The result should be the listing below, restated exactly, with its pictures left out.
═════ SOURCE MATERIAL
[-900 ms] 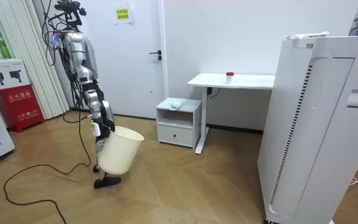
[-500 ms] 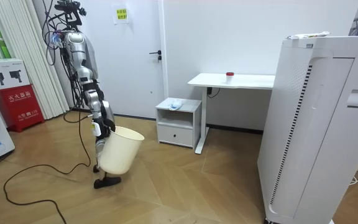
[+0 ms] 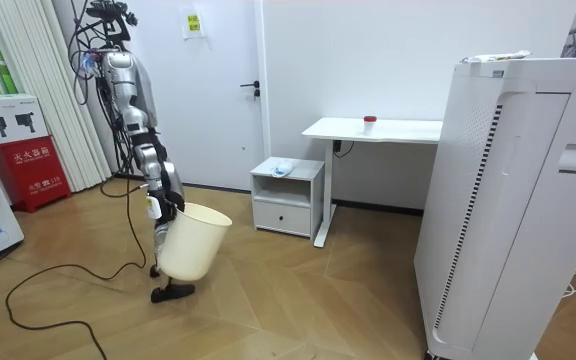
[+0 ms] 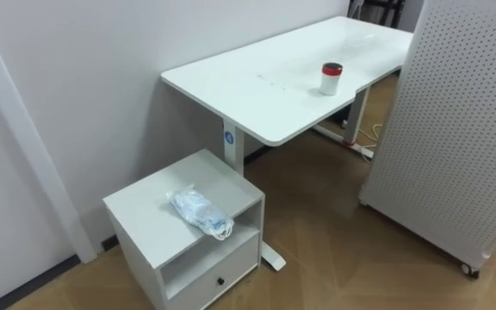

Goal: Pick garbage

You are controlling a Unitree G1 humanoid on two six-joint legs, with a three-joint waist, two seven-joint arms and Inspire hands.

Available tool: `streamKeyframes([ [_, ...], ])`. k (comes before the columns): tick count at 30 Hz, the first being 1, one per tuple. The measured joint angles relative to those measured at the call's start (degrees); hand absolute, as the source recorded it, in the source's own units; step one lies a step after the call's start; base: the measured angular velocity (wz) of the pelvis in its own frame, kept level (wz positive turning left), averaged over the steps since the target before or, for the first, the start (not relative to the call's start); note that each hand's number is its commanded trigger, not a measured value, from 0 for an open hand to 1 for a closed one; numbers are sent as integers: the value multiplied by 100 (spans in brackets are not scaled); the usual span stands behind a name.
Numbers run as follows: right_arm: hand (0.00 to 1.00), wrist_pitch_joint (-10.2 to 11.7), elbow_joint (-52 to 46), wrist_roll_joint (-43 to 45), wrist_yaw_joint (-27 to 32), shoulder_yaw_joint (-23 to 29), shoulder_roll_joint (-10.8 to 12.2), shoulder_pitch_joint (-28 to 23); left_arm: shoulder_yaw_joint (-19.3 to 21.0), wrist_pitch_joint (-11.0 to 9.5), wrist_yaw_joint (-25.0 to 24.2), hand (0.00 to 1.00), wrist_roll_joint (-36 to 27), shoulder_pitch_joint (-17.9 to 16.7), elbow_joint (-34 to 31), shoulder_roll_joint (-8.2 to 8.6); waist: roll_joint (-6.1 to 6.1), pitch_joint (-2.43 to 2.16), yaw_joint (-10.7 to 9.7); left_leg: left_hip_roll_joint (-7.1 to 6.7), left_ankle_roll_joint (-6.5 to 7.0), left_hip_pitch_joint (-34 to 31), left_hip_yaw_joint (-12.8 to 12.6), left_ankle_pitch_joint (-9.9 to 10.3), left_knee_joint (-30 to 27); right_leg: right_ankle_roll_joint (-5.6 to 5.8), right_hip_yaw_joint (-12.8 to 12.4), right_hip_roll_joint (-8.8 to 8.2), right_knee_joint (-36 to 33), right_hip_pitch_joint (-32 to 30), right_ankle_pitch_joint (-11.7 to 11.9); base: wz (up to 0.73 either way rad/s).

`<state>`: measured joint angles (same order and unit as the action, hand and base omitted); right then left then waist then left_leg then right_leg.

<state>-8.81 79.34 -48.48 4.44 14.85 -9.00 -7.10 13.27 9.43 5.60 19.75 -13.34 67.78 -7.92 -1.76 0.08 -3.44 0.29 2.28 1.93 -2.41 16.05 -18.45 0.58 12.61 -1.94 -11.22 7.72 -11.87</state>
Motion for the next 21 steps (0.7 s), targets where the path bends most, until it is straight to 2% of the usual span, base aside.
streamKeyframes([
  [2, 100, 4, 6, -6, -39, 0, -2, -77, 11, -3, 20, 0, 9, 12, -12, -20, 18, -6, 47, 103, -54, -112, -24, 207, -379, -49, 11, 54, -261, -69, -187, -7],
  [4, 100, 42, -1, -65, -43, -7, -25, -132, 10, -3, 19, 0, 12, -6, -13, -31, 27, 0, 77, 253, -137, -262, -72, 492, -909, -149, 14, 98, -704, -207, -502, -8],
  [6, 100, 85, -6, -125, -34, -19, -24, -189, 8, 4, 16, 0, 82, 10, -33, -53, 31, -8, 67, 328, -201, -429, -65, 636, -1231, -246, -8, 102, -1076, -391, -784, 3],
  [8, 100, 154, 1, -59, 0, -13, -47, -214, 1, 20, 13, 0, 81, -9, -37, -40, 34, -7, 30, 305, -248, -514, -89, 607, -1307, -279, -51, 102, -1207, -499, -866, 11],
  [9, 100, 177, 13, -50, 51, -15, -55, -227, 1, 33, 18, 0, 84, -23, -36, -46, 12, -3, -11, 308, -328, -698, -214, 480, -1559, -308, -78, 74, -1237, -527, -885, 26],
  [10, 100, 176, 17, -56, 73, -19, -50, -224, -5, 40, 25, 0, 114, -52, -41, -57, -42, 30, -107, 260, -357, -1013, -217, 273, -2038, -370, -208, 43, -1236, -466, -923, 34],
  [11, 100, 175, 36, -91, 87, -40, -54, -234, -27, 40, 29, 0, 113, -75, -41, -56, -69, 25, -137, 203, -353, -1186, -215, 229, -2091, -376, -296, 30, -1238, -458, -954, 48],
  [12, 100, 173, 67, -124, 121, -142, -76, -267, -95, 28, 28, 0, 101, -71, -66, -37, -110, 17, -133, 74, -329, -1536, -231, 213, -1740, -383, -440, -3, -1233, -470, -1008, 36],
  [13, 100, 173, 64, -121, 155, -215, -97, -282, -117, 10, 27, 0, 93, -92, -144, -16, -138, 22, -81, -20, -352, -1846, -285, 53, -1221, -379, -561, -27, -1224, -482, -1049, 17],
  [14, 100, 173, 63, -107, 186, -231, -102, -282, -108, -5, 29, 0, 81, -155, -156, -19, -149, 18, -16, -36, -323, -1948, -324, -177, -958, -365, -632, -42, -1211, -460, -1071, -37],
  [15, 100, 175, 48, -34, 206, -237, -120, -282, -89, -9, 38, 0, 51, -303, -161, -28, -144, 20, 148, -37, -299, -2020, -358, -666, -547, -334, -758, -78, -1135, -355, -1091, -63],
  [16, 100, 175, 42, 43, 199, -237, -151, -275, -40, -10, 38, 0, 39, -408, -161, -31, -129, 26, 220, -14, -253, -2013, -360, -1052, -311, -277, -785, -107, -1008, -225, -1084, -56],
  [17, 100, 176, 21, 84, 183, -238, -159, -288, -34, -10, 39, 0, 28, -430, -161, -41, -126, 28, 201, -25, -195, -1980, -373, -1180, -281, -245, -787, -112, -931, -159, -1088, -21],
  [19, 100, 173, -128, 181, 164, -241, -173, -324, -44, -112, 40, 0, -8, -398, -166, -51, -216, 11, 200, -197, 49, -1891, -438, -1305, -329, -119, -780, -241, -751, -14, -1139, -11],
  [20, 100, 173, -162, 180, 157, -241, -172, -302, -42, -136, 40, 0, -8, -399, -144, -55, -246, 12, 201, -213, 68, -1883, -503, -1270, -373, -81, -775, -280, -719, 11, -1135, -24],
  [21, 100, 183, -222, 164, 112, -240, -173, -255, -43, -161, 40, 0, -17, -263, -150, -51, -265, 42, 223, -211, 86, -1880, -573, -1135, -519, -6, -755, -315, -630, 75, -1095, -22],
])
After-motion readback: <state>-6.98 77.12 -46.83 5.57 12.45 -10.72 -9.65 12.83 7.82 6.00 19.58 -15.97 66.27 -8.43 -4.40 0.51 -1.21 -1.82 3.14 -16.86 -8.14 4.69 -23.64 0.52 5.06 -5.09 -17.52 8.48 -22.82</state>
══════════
**EXPECTED OUTPUT:**
[-900 ms] 
[-500 ms] 
[+0 ms] 
[+0 ms] 

Goal: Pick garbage

You are controlling a Unitree G1 humanoid on two six-joint legs, with a three-joint waist, two seven-joint arms and Inspire hands.

Available tool: `streamKeyframes([ [_, ...], ])`. k (comes before the columns): tick count at 30 Hz, the first being 1, one per tuple. The measured joint angles relative to those measured at the call's start (degrees); hand absolute, as the source recorded it, in the source's own units; step one lies a step after the call's start; base: the measured angular velocity (wz) of the pelvis in its own frame, kept level (wz positive turning left), averaged over the steps since the target before or, for the first, the start (not relative to the call's start); note that each hand's number is its commanded trigger, not a measured value, from 0 for an open hand to 1 for a closed one; numbers are sent as integers: the value multiplied by 100 (spans in brackets are not scaled); the usual span stands behind a name.
Numbers run as follows: right_arm: hand (0.00 to 1.00), wrist_pitch_joint (-10.2 to 11.7), elbow_joint (-52 to 46), wrist_roll_joint (-43 to 45), wrist_yaw_joint (-27 to 32), shoulder_yaw_joint (-23 to 29), shoulder_roll_joint (-10.8 to 12.2), shoulder_pitch_joint (-28 to 23); left_arm: shoulder_yaw_joint (-19.3 to 21.0), wrist_pitch_joint (-11.0 to 9.5), wrist_yaw_joint (-25.0 to 24.2), hand (0.00 to 1.00), wrist_roll_joint (-36 to 27), shoulder_pitch_joint (-17.9 to 16.7), elbow_joint (-34 to 31), shoulder_roll_joint (-8.2 to 8.6); waist: roll_joint (-6.1 to 6.1), pitch_joint (-2.43 to 2.16), yaw_joint (-10.7 to 9.7); left_leg: left_hip_roll_joint (-7.1 to 6.7), left_ankle_roll_joint (-6.5 to 7.0), left_hip_pitch_joint (-34 to 31), left_hip_yaw_joint (-12.8 to 12.6), left_ankle_pitch_joint (-9.9 to 10.3), left_knee_joint (-30 to 27); right_leg: right_ankle_roll_joint (-5.6 to 5.8), right_hip_yaw_joint (-12.8 to 12.4), right_hip_roll_joint (-8.8 to 8.2), right_knee_joint (-36 to 33), right_hip_pitch_joint (-32 to 30), right_ankle_pitch_joint (-11.7 to 11.9); base: wz (up to 0.73 either way rad/s).

`<state>`: measured joint angles (same order and unit as the action, hand and base omitted); right then left then waist then left_leg then right_leg.

<state>-8.81 79.34 -48.48 4.44 14.85 -9.00 -7.10 13.27 9.43 5.60 19.75 -13.34 67.78 -7.92 -1.76 0.08 -3.44 0.29 2.28 1.93 -2.41 16.05 -18.45 0.58 12.61 -1.94 -11.22 7.72 -11.87</state>
Motion for the next 21 steps (0.7 s), targets where the path bends most, until it is straight to 2% of the usual span, base aside.
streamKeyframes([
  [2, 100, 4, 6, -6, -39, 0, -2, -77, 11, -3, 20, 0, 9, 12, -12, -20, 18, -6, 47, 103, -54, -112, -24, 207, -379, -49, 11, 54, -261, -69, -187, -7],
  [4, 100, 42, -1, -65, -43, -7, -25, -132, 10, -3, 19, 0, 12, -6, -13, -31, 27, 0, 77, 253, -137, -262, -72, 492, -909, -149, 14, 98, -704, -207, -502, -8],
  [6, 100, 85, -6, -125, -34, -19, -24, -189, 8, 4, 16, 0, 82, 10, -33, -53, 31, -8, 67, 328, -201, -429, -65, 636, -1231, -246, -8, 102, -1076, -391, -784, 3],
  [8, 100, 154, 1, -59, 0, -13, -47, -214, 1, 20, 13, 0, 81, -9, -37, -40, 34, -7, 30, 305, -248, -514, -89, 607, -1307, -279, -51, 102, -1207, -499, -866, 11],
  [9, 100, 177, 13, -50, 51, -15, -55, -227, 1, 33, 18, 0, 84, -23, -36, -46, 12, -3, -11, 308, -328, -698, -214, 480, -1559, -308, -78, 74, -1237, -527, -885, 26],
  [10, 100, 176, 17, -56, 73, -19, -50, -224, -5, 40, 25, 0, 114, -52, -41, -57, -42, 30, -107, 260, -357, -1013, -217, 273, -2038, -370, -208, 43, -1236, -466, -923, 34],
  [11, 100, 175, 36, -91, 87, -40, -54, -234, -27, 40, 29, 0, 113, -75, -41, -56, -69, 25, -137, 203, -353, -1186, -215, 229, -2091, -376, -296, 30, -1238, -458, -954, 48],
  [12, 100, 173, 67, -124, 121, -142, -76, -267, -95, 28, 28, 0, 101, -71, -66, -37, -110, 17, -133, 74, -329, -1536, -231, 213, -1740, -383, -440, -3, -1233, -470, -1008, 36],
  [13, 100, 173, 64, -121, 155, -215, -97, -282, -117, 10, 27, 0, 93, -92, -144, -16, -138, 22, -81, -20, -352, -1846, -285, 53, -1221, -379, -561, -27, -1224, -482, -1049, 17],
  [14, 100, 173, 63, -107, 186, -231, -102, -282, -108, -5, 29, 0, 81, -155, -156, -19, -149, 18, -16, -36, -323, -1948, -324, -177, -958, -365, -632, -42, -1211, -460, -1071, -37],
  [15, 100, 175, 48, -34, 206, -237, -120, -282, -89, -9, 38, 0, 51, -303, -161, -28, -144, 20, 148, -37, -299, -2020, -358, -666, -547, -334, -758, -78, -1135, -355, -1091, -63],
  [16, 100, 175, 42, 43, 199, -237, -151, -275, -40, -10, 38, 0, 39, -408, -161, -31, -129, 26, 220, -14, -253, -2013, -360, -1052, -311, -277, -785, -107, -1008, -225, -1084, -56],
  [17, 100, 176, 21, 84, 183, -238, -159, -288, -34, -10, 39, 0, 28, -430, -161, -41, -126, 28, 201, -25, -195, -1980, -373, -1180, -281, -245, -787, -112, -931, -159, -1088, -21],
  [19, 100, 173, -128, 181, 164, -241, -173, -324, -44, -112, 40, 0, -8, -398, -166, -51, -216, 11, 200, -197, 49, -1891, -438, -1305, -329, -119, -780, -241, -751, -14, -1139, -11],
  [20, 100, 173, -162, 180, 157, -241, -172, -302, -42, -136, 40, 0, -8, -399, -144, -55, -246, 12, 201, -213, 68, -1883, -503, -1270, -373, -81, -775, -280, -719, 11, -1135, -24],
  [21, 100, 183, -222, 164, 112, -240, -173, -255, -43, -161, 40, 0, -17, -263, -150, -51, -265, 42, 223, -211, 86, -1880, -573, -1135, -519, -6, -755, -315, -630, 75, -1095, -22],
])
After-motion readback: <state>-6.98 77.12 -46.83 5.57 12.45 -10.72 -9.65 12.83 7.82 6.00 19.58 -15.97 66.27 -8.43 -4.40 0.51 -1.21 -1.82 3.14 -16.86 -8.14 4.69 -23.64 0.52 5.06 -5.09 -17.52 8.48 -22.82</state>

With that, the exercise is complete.